Task directions >>
Please restate, word for word, the lines below that begin at the one with "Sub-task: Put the" and end at the one with "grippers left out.". Leave out all other lines.

The data >>
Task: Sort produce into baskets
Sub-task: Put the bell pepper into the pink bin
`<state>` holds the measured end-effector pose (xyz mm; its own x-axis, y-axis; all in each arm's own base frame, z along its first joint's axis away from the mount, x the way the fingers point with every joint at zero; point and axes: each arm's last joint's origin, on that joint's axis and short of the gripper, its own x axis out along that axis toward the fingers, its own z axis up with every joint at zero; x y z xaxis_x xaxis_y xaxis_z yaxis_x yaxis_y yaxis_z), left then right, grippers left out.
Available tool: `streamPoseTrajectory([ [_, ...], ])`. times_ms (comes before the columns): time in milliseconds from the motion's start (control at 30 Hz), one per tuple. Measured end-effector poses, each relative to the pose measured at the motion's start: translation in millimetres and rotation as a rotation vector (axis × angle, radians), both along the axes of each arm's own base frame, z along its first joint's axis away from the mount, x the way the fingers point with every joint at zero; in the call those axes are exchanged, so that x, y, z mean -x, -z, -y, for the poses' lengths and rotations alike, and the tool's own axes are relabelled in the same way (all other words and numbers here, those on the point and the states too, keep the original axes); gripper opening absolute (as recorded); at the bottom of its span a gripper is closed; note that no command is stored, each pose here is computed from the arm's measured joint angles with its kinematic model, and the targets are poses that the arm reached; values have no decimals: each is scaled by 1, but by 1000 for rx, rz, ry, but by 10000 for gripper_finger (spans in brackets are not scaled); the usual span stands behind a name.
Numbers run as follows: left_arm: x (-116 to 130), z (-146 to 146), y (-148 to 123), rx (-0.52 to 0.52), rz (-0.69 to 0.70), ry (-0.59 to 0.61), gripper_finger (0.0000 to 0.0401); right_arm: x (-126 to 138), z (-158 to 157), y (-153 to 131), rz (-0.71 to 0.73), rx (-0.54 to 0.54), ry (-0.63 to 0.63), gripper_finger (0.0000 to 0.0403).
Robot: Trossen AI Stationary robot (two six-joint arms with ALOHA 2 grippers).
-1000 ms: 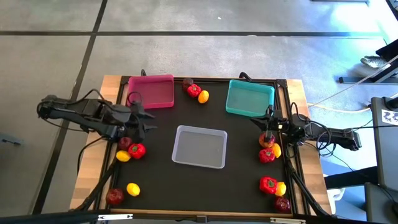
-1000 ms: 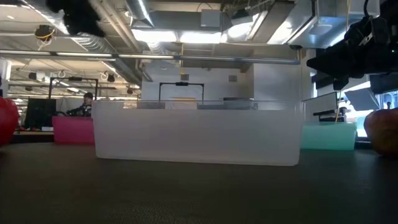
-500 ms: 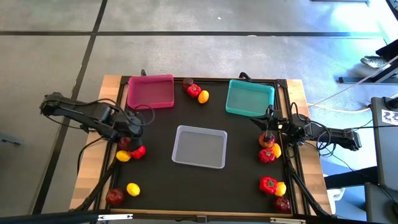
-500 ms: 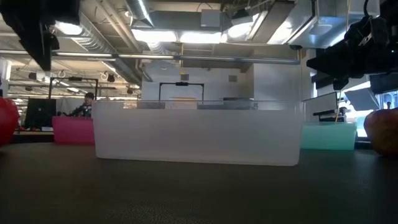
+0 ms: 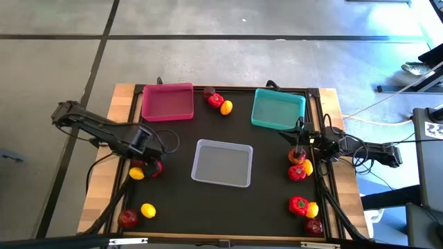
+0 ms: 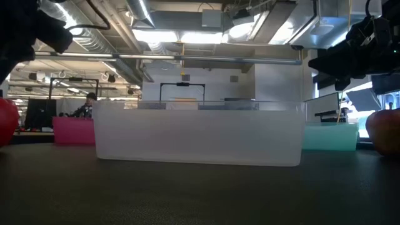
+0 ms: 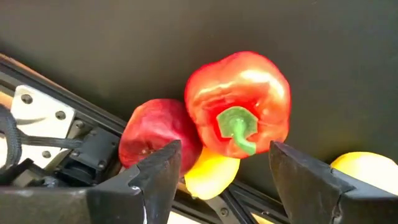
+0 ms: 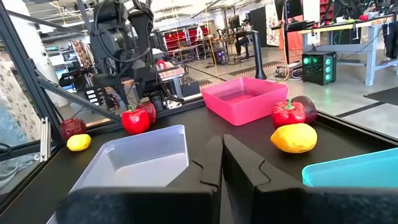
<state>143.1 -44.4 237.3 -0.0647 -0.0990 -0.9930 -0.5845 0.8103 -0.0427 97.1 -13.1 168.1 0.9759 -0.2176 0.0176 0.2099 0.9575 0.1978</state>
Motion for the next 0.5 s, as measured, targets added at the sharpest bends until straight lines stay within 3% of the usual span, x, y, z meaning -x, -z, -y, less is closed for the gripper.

Result >>
Sub-task: Put the bell pepper into the pink bin
`<state>` holds the measured end-effector pose (xyz mm; its own x-axis, y-axis; all in each arm's own base frame, z along its first joint's axis away from the mount, x the way the fingers point with every joint at zero; point and axes: each arm's last joint's origin, on that joint's axis and short of the gripper, its own x axis out along that axis toward the fingers, its own z axis up with every joint at zero; x y z xaxis_x xaxis_y xaxis_z yaxis_x yaxis_y yaxis_z), left then right, grippers left out.

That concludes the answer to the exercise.